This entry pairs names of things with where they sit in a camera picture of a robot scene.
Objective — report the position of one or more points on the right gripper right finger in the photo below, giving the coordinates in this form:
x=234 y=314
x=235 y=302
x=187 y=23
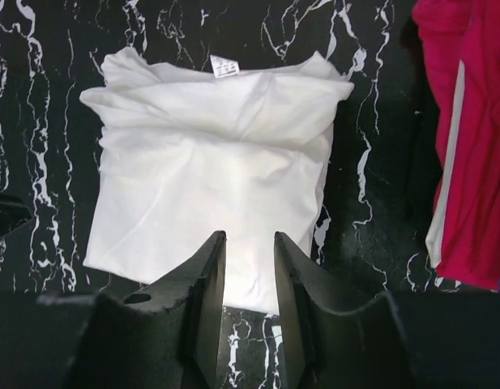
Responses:
x=336 y=336

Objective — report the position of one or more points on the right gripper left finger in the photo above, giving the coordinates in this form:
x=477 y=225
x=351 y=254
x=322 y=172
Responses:
x=165 y=335

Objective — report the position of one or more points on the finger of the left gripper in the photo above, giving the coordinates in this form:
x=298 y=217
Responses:
x=13 y=214

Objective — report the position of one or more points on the white printed t shirt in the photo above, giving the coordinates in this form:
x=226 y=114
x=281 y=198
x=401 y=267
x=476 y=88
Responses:
x=186 y=153

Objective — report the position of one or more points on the black marble pattern mat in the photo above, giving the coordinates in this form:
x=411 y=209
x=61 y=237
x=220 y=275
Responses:
x=383 y=171

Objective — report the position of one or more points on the red folded t shirt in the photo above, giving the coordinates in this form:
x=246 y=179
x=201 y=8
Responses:
x=461 y=47

==========

→ TASK DESCRIPTION:
What lines in the data above contain the word "right"? Show them all.

→ ANSWER TO THIS PROBLEM:
Objective — report the position of one or more points on the right gripper right finger in the photo below, giving the coordinates in this form:
Objective — report the position of one or more points on the right gripper left finger in the photo above, giving the coordinates in this form:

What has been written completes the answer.